French literary critic and writer (1888–1944)

Benjamin Crémieux (1888–1944) was a French author, critic and literary historian.

== Early life ==
Crémieux was born to a Jewish family in Narbonne, France in 1888. His family had long ties in the region, having 'settled in France as early as the 14th century'.^{:452}

== Military service ==
He fought in World War I during his obligatory military service in the French Army and was severely wounded during battle.^{:452} After the war he focused on studying Italian literature and history.^{:452}

== Career ==
Crémieux contributed to a variety of literary magazines and journals, including La Gazette du Franc,^{:270} and the influential literary journal Nouvelle Revue Française (NRF). He started writing for the NRF in 1920 and Jean Paulhan invited him to be a member of the journal's editorial committee as early as 1926.^{:22}

In 1928 he defended his doctoral thesis Essai Sur l'évolution littéraire de l'Italie de 1870 á nos jours at the Sorbonne, which was published later that year.^{:41} He published one of his most important texts in 1931, Inquiétude et Reconstruction, which provided a survey of French literature since the turn of the century.^{:139}

He also served in a variety of service roles.
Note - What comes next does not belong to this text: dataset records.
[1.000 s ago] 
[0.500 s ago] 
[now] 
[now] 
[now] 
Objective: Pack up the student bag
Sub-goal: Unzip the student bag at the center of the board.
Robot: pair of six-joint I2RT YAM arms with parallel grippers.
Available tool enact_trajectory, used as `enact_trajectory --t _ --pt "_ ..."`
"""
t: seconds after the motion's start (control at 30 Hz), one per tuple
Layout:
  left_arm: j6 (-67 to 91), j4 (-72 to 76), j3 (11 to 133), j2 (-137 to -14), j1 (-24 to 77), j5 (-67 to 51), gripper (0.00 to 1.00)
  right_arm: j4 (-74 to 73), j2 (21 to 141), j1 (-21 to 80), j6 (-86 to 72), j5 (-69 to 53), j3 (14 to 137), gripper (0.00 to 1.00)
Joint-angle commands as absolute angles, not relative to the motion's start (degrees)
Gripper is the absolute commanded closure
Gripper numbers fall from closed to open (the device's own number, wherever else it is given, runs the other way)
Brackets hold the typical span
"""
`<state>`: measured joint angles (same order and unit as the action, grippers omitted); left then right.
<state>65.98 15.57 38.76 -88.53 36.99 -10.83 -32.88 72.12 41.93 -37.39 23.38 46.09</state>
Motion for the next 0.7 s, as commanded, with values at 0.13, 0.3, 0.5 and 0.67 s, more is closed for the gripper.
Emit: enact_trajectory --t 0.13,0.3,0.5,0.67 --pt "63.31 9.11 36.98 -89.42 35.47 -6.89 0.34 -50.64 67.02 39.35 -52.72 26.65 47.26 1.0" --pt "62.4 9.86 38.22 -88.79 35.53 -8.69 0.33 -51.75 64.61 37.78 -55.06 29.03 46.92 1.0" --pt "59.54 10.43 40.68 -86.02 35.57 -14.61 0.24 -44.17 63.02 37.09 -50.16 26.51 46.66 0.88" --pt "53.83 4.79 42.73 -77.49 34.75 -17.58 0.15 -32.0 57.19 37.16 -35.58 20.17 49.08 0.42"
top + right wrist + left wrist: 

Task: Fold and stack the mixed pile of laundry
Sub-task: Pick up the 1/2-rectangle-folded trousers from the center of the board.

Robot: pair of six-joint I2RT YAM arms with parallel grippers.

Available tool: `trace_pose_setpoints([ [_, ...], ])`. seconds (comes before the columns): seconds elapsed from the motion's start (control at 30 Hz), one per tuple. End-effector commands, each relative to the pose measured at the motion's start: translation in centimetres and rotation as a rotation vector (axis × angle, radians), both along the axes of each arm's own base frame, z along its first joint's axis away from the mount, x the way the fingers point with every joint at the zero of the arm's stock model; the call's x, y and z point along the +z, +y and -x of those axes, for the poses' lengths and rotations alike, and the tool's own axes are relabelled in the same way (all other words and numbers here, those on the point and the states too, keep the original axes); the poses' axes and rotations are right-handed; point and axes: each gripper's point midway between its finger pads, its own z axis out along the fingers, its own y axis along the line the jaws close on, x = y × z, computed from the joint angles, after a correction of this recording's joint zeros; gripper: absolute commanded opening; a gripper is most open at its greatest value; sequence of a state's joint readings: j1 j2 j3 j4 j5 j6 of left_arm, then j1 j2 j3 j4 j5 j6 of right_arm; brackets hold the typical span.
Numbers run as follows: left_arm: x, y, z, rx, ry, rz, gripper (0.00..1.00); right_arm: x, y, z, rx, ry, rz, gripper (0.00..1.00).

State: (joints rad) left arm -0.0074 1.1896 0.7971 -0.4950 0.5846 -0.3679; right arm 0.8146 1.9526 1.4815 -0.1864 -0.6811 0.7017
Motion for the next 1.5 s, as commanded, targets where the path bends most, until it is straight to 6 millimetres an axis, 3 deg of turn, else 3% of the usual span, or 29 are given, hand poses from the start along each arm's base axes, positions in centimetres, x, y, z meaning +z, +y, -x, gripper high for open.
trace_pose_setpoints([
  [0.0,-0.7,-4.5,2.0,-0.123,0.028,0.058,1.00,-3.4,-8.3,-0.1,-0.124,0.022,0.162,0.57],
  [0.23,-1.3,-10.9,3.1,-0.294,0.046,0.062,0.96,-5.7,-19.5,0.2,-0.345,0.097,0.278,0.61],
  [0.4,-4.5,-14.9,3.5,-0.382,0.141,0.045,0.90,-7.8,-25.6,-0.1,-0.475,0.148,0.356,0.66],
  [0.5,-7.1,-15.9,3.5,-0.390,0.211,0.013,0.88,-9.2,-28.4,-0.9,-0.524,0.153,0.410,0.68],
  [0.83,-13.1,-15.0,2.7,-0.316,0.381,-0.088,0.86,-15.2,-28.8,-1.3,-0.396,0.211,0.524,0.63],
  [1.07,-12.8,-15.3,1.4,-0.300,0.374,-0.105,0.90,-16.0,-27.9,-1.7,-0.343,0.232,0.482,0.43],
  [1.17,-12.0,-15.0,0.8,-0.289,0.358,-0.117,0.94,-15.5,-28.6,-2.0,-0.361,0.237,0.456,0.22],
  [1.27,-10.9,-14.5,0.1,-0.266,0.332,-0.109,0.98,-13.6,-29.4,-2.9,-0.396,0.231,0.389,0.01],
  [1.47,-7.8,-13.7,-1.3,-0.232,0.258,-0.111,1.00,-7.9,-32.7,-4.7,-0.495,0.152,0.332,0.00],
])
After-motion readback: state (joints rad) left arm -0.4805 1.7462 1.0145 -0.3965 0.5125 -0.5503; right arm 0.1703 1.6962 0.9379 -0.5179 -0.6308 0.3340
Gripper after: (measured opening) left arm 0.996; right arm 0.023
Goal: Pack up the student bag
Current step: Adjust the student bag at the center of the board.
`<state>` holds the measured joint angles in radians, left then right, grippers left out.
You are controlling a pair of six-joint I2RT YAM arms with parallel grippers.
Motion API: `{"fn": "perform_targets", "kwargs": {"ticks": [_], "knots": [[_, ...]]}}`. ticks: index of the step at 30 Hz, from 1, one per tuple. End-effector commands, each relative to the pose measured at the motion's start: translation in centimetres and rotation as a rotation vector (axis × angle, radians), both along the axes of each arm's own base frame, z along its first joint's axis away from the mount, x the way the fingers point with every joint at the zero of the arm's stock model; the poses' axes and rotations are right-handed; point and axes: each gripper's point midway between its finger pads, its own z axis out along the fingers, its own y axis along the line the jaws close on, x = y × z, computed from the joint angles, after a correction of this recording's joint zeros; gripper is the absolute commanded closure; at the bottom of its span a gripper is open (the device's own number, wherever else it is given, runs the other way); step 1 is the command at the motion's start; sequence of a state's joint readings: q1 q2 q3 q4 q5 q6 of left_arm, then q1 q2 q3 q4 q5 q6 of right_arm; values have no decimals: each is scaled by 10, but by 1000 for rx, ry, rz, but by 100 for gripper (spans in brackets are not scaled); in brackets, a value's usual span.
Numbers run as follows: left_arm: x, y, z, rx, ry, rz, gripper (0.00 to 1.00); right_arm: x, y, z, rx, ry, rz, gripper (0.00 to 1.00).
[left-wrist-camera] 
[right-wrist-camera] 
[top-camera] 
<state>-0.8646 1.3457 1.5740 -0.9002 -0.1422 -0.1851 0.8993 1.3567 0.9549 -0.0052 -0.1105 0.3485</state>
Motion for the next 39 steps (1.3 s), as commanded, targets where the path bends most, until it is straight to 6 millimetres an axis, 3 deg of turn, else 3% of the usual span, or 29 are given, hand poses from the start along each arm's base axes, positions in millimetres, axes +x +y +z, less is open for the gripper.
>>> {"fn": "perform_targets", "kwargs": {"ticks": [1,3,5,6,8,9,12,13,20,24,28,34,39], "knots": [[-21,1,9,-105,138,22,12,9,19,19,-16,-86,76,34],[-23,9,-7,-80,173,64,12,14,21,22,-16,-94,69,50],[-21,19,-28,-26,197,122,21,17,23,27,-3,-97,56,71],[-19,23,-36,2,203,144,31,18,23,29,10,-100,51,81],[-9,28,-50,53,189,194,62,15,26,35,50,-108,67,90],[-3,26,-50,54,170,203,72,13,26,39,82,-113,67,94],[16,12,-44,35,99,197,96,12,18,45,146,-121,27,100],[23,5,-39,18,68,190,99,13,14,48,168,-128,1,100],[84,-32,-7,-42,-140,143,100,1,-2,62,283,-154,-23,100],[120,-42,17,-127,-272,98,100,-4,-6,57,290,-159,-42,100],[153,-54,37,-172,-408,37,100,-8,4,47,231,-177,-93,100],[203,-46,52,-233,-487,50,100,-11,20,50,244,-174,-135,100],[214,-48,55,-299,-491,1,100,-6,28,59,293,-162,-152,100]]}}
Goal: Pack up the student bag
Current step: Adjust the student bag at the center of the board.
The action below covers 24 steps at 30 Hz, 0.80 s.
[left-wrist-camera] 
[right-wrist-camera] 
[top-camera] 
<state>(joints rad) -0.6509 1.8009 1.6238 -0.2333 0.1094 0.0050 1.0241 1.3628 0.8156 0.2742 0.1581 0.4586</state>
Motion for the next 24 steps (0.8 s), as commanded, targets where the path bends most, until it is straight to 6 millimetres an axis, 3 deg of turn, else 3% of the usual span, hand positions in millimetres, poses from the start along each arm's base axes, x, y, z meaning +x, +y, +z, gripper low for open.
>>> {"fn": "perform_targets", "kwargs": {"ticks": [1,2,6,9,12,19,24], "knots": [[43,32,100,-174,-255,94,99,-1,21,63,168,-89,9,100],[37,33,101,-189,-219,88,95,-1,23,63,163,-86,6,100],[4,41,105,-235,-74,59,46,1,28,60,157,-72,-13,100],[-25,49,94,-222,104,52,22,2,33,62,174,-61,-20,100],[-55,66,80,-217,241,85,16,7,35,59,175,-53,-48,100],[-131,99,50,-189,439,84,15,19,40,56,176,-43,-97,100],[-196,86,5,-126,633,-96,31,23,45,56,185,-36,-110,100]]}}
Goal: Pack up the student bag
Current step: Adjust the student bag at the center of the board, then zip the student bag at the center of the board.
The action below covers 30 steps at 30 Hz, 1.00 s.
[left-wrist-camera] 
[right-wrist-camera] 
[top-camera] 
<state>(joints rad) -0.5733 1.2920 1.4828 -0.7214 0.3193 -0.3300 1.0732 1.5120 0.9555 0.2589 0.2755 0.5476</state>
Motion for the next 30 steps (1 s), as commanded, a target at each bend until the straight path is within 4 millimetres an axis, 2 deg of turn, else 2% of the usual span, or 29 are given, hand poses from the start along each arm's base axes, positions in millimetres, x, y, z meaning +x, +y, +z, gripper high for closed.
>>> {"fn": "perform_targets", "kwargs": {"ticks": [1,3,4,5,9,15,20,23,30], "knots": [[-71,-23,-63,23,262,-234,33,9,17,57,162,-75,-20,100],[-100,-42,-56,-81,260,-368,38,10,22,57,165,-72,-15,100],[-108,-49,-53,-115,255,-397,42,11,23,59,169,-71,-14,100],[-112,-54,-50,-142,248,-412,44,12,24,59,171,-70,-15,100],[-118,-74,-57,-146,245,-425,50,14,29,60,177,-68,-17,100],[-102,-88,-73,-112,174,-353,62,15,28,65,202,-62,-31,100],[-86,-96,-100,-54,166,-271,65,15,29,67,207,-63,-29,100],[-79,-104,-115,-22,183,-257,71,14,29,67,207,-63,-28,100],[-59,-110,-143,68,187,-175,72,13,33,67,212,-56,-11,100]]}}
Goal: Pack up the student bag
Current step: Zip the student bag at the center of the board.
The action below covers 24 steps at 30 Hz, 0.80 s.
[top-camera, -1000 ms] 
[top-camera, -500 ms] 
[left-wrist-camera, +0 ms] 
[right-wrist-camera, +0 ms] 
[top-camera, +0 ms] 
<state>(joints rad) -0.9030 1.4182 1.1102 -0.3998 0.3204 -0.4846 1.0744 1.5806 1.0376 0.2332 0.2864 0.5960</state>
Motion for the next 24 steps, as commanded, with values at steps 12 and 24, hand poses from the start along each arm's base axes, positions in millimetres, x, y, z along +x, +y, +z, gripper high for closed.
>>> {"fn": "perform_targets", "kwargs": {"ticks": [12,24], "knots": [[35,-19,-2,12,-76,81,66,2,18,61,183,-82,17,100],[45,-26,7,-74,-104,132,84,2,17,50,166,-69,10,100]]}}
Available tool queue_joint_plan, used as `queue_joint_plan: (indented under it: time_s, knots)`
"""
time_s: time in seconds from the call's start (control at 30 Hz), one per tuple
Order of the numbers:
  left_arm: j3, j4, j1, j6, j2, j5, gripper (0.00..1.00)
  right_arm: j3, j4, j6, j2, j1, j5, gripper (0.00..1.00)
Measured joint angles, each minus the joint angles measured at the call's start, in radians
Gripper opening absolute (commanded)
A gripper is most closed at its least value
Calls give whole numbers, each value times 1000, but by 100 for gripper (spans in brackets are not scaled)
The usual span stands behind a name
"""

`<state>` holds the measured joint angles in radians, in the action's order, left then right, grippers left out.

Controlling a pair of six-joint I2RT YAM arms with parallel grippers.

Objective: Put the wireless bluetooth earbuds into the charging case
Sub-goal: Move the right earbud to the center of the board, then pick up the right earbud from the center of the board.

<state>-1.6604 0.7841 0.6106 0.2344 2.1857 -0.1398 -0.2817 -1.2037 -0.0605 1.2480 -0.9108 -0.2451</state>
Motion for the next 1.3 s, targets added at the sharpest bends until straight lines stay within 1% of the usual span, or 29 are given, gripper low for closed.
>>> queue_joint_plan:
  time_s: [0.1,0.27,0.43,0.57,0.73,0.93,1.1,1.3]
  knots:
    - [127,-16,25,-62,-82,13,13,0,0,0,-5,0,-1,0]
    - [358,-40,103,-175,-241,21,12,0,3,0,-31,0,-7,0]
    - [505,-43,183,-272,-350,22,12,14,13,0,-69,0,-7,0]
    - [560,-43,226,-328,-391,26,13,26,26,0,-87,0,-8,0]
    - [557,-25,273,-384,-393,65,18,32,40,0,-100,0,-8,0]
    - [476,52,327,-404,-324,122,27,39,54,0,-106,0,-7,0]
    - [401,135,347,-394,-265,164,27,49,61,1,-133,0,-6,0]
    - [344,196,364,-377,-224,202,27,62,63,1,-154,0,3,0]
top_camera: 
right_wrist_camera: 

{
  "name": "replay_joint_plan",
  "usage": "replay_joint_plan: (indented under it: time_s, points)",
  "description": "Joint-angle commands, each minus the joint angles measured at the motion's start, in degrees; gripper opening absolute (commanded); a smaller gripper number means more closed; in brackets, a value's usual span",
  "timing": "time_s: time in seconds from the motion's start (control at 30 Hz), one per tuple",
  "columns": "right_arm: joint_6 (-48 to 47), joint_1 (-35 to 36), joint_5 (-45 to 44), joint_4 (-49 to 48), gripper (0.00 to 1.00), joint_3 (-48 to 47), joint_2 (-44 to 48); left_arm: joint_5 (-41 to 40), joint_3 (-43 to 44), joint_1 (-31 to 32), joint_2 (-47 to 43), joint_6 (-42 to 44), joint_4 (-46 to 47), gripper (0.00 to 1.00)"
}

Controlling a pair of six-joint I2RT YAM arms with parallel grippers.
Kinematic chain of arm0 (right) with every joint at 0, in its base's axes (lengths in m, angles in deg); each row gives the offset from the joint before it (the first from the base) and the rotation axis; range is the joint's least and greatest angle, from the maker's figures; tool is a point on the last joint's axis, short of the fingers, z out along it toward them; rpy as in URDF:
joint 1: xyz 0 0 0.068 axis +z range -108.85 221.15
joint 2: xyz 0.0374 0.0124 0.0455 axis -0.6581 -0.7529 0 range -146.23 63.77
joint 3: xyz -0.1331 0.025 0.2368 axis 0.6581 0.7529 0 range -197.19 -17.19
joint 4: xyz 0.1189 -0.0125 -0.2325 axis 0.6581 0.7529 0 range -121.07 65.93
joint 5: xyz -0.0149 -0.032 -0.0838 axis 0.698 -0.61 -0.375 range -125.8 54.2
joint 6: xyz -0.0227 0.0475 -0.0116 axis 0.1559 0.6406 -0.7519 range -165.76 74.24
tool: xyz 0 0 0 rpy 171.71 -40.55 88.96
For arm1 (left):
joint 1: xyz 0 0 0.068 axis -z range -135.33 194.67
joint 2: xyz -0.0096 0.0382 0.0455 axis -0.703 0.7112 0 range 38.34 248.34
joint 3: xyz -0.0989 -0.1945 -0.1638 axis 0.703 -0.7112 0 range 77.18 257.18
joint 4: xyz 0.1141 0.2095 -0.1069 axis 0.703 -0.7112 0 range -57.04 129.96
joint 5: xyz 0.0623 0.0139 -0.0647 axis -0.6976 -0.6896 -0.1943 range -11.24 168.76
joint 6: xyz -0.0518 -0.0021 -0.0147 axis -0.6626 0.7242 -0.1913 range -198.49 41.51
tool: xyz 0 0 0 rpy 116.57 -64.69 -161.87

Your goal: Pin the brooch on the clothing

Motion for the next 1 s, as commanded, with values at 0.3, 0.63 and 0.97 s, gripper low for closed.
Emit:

He was 'chief of the Italian bureau of the French Ministry of Foreign Affairs'^{:41} and the permanent secretary of the French section of the PEN Club.^{:139}

In 1940, Crémieux joined the French underground and became a leader of the Maquis.

== Death ==
In April 1943, two Gestapo agents detained Crémieux in Marseilles.^{:458} He was arrested, imprisoned, and deported to Nazi Germany, where, in April 1944 he was executed in the Buchenwald concentration camp.^{:458.}

== Legacy ==
Crémieux introduced a number of important literary figures to the French public through his translations, including Luigi Pirandello and Italo Svevo;^{:138} he was also an early champion of the works of Marcel Proust.